Records follow. Select each line holding "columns".
*** Opening GIVEN RECORDS ***
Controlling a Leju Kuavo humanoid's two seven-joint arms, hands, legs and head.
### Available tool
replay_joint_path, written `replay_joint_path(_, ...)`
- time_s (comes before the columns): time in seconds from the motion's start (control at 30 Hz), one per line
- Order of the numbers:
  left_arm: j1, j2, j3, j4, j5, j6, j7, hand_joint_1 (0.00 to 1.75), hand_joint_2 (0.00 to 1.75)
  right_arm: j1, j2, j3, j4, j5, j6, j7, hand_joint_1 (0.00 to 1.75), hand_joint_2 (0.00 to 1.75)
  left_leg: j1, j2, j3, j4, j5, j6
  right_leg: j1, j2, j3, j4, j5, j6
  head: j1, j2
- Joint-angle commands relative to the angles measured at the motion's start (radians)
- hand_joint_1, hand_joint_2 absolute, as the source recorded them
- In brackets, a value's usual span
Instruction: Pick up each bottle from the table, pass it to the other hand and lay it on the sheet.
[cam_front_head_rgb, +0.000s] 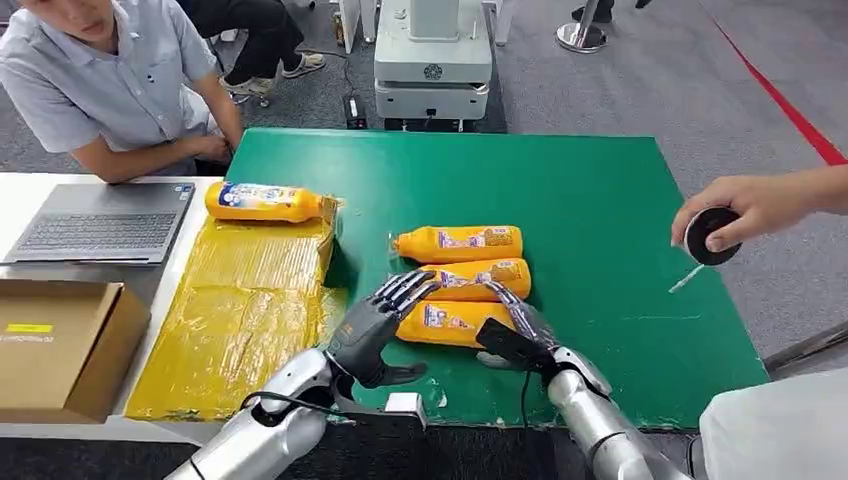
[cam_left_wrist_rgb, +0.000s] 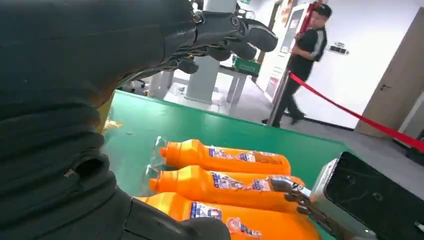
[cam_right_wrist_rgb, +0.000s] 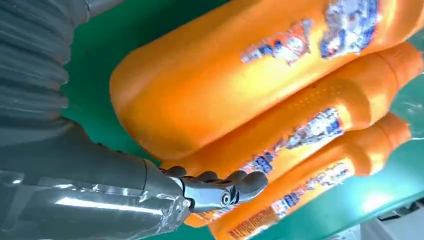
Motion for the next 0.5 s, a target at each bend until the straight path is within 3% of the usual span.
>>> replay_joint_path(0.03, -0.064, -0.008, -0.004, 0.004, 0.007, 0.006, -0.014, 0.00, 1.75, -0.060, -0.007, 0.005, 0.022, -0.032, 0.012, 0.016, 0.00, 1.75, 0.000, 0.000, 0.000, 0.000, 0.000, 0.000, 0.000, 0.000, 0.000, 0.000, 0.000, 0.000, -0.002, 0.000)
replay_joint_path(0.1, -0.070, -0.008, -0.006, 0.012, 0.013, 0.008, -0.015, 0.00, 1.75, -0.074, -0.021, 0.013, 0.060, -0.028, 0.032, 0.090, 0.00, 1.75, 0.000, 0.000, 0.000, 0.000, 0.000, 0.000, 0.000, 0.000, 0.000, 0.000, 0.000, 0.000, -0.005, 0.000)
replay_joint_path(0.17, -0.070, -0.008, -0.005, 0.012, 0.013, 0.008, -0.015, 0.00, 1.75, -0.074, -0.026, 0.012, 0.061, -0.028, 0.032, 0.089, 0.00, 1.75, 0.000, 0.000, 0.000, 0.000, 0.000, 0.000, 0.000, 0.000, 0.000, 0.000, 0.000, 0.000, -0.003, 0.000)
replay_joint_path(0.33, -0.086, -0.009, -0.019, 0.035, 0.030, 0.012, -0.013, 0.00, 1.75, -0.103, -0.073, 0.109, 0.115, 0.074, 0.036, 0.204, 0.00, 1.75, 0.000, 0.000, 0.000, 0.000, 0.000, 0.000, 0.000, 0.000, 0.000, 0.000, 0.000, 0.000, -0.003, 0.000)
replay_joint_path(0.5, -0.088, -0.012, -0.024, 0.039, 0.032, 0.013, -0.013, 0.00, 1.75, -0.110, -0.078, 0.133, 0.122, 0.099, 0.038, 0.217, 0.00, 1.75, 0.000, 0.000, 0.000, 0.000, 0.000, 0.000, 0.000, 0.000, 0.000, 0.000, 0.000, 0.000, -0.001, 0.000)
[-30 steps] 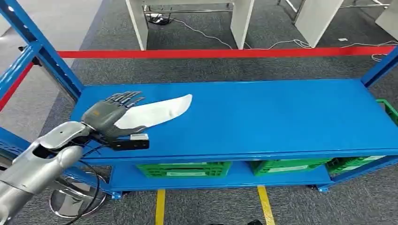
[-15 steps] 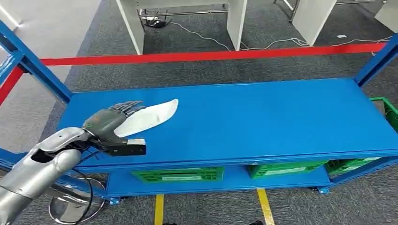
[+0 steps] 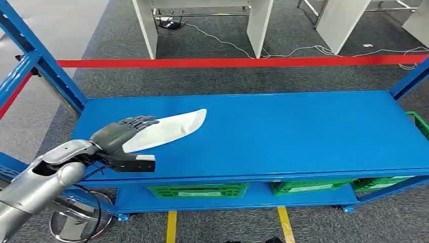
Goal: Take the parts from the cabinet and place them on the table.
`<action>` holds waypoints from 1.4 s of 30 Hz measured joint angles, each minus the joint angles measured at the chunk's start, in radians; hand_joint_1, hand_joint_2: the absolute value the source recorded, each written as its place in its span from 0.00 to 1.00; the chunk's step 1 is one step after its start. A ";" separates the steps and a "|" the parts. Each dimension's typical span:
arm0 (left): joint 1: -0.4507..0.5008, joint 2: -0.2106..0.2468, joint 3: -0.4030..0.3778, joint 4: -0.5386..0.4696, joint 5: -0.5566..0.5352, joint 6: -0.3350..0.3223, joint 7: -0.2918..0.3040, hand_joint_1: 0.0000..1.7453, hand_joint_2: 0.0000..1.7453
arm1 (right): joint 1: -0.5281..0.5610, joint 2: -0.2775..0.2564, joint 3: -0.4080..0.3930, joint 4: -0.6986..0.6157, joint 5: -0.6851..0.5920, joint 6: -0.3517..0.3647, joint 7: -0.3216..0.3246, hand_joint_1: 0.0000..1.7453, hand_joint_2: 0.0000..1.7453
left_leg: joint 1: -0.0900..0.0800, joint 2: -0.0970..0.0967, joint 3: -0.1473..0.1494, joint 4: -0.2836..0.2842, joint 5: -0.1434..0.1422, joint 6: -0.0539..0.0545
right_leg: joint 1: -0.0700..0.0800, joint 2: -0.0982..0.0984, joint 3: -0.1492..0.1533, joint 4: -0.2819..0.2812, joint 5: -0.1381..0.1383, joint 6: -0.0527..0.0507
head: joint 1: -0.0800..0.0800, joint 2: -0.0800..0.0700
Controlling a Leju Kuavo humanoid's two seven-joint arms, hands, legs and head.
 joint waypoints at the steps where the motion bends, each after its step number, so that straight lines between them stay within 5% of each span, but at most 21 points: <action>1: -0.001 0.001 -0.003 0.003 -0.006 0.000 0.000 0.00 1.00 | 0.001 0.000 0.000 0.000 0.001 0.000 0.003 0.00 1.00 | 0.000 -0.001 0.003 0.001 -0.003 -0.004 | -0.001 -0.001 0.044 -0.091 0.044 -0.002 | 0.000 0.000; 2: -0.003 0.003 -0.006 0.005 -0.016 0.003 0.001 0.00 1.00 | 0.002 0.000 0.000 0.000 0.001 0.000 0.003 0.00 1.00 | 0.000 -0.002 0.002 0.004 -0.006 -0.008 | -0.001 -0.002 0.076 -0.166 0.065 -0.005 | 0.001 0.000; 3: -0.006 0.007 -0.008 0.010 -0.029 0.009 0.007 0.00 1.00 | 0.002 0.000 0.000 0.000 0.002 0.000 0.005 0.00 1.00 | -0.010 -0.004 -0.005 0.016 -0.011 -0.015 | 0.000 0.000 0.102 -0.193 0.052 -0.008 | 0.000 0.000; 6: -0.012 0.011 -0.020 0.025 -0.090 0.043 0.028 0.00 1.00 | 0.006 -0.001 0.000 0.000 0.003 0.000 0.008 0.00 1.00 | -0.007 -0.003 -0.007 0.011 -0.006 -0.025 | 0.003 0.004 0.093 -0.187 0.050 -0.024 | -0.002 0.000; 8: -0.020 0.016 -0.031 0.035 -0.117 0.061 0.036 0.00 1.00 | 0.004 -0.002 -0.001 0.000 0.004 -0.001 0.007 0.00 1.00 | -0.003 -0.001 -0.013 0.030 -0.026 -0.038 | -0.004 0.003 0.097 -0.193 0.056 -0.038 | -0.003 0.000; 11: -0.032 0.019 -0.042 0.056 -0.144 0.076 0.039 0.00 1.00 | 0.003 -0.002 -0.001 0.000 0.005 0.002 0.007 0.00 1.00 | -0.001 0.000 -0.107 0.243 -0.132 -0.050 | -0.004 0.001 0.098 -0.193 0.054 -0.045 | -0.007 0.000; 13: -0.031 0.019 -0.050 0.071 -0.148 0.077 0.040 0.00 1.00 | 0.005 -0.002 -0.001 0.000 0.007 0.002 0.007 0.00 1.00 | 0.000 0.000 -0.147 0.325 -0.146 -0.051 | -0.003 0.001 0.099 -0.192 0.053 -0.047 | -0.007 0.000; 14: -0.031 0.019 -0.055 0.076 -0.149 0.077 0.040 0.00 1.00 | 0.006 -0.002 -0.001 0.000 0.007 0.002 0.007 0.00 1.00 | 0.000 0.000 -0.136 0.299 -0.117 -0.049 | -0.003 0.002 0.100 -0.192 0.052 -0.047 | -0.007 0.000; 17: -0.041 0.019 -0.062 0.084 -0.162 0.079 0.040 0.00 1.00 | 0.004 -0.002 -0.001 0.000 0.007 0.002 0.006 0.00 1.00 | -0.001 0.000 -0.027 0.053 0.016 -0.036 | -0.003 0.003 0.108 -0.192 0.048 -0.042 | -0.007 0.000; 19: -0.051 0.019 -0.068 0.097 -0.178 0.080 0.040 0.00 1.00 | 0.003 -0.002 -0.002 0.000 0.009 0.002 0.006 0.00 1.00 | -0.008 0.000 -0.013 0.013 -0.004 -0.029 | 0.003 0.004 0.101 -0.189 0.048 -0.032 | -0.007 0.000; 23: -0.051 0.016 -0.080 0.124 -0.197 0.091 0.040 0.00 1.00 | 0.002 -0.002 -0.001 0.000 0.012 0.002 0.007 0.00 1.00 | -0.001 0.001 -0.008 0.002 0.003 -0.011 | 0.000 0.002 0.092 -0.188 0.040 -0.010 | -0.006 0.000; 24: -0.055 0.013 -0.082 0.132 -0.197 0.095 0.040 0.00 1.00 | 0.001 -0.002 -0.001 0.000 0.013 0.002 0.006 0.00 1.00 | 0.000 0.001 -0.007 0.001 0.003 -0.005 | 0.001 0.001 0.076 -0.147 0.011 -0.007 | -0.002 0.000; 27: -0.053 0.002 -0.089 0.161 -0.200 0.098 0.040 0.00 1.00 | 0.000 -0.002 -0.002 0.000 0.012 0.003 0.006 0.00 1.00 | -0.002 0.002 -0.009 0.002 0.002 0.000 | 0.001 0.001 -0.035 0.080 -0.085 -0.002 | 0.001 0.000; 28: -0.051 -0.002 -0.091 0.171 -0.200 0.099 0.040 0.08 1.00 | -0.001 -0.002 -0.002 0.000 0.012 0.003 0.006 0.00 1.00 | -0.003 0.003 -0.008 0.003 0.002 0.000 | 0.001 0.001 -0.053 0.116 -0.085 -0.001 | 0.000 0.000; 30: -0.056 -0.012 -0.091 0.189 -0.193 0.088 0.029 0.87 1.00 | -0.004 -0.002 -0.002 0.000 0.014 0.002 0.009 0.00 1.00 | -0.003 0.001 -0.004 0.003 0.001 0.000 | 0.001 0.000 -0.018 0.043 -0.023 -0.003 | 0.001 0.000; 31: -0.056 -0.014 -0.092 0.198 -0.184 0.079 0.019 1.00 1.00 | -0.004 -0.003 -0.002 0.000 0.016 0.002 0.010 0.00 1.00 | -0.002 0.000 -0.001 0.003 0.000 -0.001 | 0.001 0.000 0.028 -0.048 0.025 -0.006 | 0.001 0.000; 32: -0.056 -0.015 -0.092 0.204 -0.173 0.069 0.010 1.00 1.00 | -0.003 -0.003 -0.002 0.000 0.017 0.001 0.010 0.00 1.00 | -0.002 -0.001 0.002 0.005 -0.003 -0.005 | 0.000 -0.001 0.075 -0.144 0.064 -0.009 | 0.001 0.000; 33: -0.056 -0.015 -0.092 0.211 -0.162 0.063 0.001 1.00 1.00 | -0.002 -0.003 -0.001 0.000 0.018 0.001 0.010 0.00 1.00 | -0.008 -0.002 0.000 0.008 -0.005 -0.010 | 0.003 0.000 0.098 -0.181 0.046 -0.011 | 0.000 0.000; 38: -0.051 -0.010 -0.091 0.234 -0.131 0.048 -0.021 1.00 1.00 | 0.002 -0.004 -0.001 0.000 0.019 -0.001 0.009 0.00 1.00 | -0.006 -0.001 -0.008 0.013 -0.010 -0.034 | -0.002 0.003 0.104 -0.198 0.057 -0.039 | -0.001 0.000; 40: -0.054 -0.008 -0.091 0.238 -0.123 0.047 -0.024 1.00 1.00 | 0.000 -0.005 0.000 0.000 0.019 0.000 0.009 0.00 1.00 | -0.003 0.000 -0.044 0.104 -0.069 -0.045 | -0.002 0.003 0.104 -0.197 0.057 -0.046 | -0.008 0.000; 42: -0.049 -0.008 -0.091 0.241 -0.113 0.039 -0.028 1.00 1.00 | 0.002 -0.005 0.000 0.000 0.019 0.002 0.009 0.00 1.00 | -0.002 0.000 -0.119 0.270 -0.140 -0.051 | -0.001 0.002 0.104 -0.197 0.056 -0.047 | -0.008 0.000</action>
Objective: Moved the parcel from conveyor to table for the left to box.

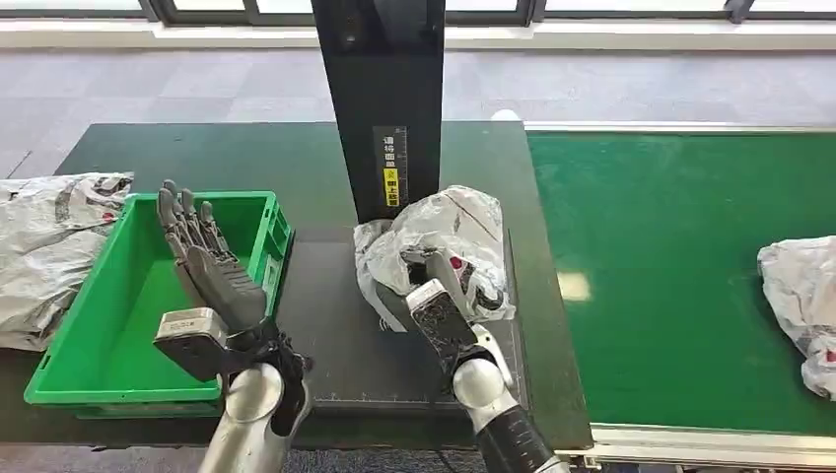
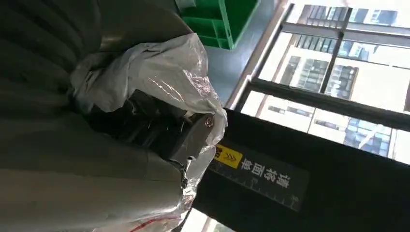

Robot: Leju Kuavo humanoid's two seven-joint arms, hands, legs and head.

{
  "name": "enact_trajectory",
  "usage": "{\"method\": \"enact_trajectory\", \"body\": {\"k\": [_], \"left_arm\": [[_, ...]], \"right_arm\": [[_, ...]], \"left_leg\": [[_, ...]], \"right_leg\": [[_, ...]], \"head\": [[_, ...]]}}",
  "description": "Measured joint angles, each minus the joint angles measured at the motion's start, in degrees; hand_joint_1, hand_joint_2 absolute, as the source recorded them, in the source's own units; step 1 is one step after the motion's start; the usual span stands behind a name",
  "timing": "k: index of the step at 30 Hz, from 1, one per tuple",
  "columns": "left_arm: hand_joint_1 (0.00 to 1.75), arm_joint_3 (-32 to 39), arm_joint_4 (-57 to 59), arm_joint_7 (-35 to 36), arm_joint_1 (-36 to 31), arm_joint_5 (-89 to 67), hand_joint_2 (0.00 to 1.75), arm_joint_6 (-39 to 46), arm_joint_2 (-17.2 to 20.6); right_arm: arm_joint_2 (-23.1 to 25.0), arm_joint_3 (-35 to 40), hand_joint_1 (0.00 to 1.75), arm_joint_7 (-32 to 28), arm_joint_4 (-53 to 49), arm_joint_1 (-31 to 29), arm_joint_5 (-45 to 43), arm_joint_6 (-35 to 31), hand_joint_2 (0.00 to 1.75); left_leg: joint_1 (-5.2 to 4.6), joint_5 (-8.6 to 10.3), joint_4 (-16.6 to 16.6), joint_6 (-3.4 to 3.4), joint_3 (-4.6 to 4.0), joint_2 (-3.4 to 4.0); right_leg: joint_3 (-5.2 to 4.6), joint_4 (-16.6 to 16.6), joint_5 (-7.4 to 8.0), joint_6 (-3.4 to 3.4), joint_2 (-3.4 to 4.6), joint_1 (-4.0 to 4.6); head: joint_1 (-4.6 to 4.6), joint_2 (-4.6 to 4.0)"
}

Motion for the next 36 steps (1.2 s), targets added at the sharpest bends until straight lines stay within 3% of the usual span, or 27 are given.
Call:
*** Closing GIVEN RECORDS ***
WRITTEN SOLUTION =
- time_s (comes before the columns): time in seconds from the motion's start (control at 30 Hz), one per line
  "columns": "left_arm: hand_joint_1 (0.00 to 1.75), arm_joint_3 (-32 to 39), arm_joint_4 (-57 to 59), arm_joint_7 (-35 to 36), arm_joint_1 (-36 to 31), arm_joint_5 (-89 to 67), hand_joint_2 (0.00 to 1.75), arm_joint_6 (-39 to 46), arm_joint_2 (-17.2 to 20.6); right_arm: arm_joint_2 (-23.1 to 25.0), arm_joint_3 (-35 to 40), hand_joint_1 (0.00 to 1.75), arm_joint_7 (-32 to 28), arm_joint_4 (-53 to 49), arm_joint_1 (-31 to 29), arm_joint_5 (-45 to 43), arm_joint_6 (-35 to 31), hand_joint_2 (0.00 to 1.75); left_leg: joint_1 (-5.2 to 4.6), joint_5 (-8.6 to 10.3), joint_4 (-16.6 to 16.6), joint_6 (-3.4 to 3.4), joint_3 (-4.6 to 4.0), joint_2 (-3.4 to 4.0); right_leg: joint_3 (-5.2 to 4.6), joint_4 (-16.6 to 16.6), joint_5 (-7.4 to 8.0), joint_6 (-3.4 to 3.4), joint_2 (-3.4 to 4.6), joint_1 (-4.0 to 4.6); head: joint_1 (-4.6 to 4.6), joint_2 (-4.6 to 4.0)"

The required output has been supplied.